‘Wat, in godsnaam, is dát?’ De Amerikaanse zanger en gitarist Ben Harper kan zich in de documentaire Cure For Pain: The Mark Sandman Story (86 min.) uit 2011 nog zo voor de geest halen wat hij dacht toen hij Morphine voor het eerst hoorde. Ruim 25 jaar na de dood van frontman Mark Sandman is de sound van het trio uit Boston, Massachussets, nog altijd uit duizenden herkenbaar. En dat heeft alles van doen met de totaal uitgeklede bezetting van de band: een tweesnarige basgitaar, drums en die alomtegenwoordige baritonsaxofoon. En dan Sandmans lijzige stem eroverheen. Een onvervalste ‘king of cool’, aldus collega-zanger Dicky Barrett van The Mighty Mighty Bosstones.
‘Low rock’, dubde de enigmatische zanger/bassist Mark Sandman (1952-1999) hun muziek ooit. ‘Ik bedoel: neukrock.’ Donkere, sexy songs, met flinke scheuten jazz, poëzie en film noir erin. Deze documentaire van Robert Bralver en David Ferino vertelt het verhaal achter die muziek. Ze ontsluiten Morphine, de groep waarvan Sandman in de jaren negentig, samen met zijn ‘surrogaatbroers’, drummer Billy Conway (drums) en Dana Colley (saxofoon), een absolute cultband maakte. Totdat een hartaanval tijdens een festivaloptreden in het Italiaanse Palestrina, op 3 juli 1999, hem op 46-jarige leeftijd fataal werd en die groep definitief naar de popgeschiedenisboeken verwees.

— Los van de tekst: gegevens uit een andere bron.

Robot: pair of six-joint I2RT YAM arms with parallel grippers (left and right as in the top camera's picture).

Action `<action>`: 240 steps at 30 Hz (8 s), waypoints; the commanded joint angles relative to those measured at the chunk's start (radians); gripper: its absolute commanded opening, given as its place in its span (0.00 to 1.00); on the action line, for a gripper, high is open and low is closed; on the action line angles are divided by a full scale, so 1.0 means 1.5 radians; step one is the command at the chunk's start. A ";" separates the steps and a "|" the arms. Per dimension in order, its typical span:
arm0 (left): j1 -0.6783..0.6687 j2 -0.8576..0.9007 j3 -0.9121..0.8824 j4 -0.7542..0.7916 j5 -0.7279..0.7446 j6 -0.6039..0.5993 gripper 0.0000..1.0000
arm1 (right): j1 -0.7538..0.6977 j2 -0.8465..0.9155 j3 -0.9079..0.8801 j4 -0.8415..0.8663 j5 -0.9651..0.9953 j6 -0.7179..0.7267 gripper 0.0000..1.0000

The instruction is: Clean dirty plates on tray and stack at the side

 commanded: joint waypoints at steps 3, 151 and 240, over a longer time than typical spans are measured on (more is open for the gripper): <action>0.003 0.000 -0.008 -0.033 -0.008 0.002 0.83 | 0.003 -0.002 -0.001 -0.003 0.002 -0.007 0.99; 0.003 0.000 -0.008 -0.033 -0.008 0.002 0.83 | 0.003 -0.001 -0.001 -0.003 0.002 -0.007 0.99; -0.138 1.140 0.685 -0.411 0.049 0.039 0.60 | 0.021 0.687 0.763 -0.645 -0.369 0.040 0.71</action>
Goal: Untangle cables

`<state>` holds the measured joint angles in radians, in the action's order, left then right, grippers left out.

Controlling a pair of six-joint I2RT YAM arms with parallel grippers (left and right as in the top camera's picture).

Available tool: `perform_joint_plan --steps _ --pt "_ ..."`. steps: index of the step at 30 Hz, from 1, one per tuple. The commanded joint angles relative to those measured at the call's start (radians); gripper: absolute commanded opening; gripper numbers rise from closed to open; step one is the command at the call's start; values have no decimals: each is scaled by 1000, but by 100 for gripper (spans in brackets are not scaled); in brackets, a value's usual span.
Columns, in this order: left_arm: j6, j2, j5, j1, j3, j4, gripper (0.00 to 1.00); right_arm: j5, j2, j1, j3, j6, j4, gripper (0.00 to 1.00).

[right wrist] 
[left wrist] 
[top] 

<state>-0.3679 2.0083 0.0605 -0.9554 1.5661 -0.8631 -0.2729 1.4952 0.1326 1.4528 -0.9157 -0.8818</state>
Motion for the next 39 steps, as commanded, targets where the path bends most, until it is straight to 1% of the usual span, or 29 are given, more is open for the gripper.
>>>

Ondanks de aanwezigheid van vakbroeders zoals Josh Homme (Queens Of The Stone Age), Les Claypool (Primus), Mike Watt (The Minutemen) en Chris Ballew (The Presidents Of The United States Of America) is Cure For Pain echter geen film over platencontracten, studio-opnames en topconcerten. Morphines carrière fungeert vooral als decor voor Mark Sandmans levensverhaal. Beter: Sandmans familieverhaal. Nadat zijn gezin was getroffen door een enorm drama, besloot hij, de artistiek aangelegde oudste zoon, om uit te vliegen en iets bijzonders van z’n leven te maken. En het tragische daarvan is dat zijn ouders pas na z’n dood ontdekten dat dit ook behoorlijk was gelukt.
Enkele jaren later heeft Sandmans moeder Guitelle nog geprobeerd om die familiegeschiedenis op papier te krijgen. Citaten uit haar boek Four Minus Three: A Mother’s Story (2006) dienen tevens als onderlegger voor dit postume portret van haar zoon Mark, die zich nooit helemaal in de kaarten liet kijken, soms een enorme klootzak kon zijn en intussen floreerde in zijn eigen kleine hoekje van de alternatieve muziekwereld.